Open de Australia 2017. Oportunidad perdida para la segunda línea

La caída prematura de Murray y Djokovic no fue aprovechada por una pléyade de jugadores ansiosos por alcanzar la gloria.

Kei Nishikori sigue sin ganar un Grand Slam.
Kei Nishikori sigue sin ganar un Grand Slam.

Hay que parece claro. Los últimos 10 años están siendo los mejores de la historia en el tenis mundial. La coincidencia en el tiempo de Roger Federer, Rafael Nadal, Novak Djokovic y Andy Murray, apenas ha dejado opciones para que otros tenistas de gran nivel pudieran materializarlo con un gran título. Solo Stan Wawrinka, hasta en tres ocasiones, Marin Cilic y Juan Martín Del Potro, pudieron colarse en el reparto de gloria del Big Four.

Debe ser desolador pertenecer a esa segunda línea de tenistas que, son conscientes de que en cualquier otra época habrían optado a cotas mucho mayores de éxitos. David Ferrer y Tomas Berdych ven cómo su carrera se evapora sin haber conocido un panorama que les diera alguna opción real por la ausencia de superclases, pero otros muchos ya se relamían al ver a Nadal y Federer en una cuesta abajo sin freno. Pero no. Las viejas glorias volvieron demostrando que tienen cuerda para rato, y lo hicieron justo cuando Djokovic y Murray fallaron y con Del Potro fuera de las pistas, para desesperación de muchos jugadores.

Rafael Nadal y Roger Federer

Este Open de Australia 2017 parecía propicio para que Milos Raonic saliera definitivamente del cascarón. La rapidez de la pista y su experiencia en rondas finales de Grand Slam, le otorgaban la vitola de favorito. Sin embargo, una gripe pareció mermar el rendimiento del de Podgorica, que sucumbió a la solidez de Nadal y se vio sin argumentos ante el juego del balear. Otro joven que parece haber dado menos de lo que podía es Dominic Thiem, algo saturado de partidos y falto de chispa en pistas rápidas.

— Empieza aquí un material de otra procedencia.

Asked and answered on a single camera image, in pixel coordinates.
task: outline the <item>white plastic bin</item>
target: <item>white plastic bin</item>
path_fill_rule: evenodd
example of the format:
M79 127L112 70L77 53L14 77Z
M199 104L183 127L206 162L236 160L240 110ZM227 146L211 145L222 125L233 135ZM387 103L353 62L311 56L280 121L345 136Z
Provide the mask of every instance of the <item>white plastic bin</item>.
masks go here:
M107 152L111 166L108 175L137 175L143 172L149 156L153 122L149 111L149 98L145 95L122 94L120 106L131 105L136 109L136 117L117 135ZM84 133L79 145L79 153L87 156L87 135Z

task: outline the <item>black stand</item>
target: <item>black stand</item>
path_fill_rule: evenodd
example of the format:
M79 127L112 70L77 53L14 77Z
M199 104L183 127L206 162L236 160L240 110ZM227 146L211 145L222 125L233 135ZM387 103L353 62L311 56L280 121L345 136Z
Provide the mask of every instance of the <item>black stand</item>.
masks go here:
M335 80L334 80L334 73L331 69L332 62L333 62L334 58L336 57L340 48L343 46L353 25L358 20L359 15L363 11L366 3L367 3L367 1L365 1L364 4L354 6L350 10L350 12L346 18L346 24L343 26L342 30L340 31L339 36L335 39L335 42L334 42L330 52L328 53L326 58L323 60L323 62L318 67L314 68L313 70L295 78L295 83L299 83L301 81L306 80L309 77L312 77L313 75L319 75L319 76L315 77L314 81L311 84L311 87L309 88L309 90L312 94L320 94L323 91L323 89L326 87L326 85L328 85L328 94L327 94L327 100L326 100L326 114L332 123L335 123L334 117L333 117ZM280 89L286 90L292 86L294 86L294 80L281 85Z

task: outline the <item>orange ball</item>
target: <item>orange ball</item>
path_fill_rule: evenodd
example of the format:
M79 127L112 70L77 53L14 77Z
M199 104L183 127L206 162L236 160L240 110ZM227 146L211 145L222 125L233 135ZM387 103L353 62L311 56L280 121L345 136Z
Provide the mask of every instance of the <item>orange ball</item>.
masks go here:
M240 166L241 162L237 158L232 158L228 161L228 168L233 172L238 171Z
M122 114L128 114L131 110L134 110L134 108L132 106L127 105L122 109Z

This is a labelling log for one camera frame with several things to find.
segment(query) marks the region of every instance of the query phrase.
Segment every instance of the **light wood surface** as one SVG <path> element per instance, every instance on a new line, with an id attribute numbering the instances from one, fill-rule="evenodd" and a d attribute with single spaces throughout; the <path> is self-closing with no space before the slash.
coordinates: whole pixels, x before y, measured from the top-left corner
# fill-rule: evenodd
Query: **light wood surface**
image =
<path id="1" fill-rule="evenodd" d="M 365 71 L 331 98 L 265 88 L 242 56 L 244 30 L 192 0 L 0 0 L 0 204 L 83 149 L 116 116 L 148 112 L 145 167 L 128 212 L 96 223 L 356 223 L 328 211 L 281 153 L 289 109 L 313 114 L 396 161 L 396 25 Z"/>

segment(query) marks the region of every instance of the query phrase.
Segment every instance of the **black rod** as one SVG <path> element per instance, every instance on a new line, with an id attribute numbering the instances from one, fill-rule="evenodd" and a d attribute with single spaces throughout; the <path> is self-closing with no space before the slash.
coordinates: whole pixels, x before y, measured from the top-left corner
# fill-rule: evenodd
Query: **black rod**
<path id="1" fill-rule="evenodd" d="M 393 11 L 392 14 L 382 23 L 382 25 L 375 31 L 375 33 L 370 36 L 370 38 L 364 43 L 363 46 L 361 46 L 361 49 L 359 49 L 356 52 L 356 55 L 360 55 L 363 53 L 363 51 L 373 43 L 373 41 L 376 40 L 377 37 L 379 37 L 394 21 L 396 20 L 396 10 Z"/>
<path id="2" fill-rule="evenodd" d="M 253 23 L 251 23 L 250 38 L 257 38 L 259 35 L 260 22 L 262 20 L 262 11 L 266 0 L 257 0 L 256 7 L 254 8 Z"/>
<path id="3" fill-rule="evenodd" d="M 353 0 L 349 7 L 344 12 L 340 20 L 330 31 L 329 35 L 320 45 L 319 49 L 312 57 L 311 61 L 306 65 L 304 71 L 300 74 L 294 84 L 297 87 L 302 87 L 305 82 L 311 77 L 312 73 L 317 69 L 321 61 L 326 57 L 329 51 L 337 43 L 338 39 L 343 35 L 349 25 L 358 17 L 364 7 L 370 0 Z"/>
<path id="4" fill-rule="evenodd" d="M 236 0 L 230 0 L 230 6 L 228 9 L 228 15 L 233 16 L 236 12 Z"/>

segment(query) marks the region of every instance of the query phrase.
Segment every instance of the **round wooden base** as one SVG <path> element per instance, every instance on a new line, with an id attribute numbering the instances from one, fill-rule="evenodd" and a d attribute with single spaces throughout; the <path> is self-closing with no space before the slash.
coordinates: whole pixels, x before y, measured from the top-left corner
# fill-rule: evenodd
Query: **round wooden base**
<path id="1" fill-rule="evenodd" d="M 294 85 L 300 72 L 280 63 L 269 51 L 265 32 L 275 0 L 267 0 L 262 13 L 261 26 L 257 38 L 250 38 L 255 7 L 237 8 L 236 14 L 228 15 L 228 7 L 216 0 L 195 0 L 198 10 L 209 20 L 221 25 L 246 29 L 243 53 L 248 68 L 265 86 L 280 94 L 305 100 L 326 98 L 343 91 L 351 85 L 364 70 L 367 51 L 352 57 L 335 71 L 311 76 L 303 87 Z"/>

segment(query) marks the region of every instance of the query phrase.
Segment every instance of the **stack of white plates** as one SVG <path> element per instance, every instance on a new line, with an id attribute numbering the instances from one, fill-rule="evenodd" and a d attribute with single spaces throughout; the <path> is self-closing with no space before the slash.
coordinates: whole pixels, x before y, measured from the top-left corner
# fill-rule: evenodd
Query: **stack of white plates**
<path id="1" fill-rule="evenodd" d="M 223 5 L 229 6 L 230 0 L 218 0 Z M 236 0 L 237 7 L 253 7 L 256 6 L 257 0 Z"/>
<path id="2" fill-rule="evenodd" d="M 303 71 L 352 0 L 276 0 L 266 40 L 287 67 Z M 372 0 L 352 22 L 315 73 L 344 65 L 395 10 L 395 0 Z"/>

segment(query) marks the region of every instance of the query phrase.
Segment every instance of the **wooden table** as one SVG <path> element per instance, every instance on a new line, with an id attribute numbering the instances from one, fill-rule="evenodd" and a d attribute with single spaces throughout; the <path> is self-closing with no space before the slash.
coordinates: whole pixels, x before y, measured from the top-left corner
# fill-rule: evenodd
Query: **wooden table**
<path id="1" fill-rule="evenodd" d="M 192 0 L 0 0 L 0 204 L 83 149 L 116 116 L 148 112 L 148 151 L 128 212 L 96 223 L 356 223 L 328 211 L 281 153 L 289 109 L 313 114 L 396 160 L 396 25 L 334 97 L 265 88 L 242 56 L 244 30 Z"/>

Aún más decepcionante fue la actuación de Marin Cilic. Se sigue esperando la versión del croata que le permitió ganar en Flushing Meadows, y las decepciones se agolpan irremediablemente en cada comparecencia suya en Grand Slams. El finalista de aquel extraño US Open 2014, Kei Nishikori, también se habrá ido de Melbourne con la sensación de que una oportunidad única se le ha escapado, después de ser sometido por Federer en octavos de final.

Marin Cilic

Los franceses continúan en un desierto de grandes títulos. Jo-Wilfried Tsonga ha rondado en varias ocasiones la gloria, y se esperaba que pudiera hacer algo más en un torneo como éste, en el que no tendria que verse las caras con Murray y Djokovic, dos jugadores de los que parece estar lejos. Pero el de Le Mans no pudo superar a Wawrinka. Además, Gael Monfils se topó con Nadal en octavos de final, poniendo de manifiesto que su mejoría en los últimos tiempos aún no le ha llevado al nivel de los mejores.

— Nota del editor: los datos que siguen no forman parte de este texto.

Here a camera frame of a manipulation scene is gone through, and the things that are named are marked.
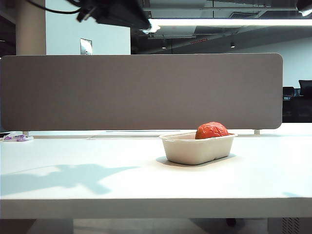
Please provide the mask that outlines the black gripper finger with white tip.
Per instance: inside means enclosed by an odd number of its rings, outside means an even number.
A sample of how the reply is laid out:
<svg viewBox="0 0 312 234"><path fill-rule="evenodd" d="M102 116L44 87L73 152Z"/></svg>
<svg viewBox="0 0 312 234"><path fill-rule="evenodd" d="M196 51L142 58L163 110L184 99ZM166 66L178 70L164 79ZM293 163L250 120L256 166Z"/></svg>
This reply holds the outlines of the black gripper finger with white tip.
<svg viewBox="0 0 312 234"><path fill-rule="evenodd" d="M308 16L312 13L312 0L298 0L296 8L303 17Z"/></svg>

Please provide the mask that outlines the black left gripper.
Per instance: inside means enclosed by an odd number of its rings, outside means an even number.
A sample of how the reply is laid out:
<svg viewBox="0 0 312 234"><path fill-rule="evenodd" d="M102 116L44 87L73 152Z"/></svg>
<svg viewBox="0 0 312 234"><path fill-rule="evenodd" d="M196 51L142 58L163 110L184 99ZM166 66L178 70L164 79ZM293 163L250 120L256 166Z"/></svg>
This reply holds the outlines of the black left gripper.
<svg viewBox="0 0 312 234"><path fill-rule="evenodd" d="M145 14L139 0L81 0L77 20L93 18L97 23L134 25L142 33L155 33L160 26Z"/></svg>

David Goffin y, sobre todo, Nick Kyrgios también entraban de soslayo en las quinielas para estar en la pomada. El belga cuajó un partido realmente desastroso frente a Dimitrov, mientras que el caso del australiano parece estar en una órbita distinta y merece capitulo aparte.

Nick Kyrgios

En cualquier caso, ha de resultar desgarrador para esta pléyade de estrellas comprobar cómo se antoja casi imposible brillar con luz propia en los Grand Slams. El Big Four está lejos de desintegrarse a tenor de lo visto en este torneo, y si no hacen mejoras notorias en los próximos meses, los más grandes de la historia seguirán imponiendo su ley. ¿Y tú? ¿Crees que alguno de estos jugadores podrá mejorar sus prestaciones y ganar un título de Grand Slam?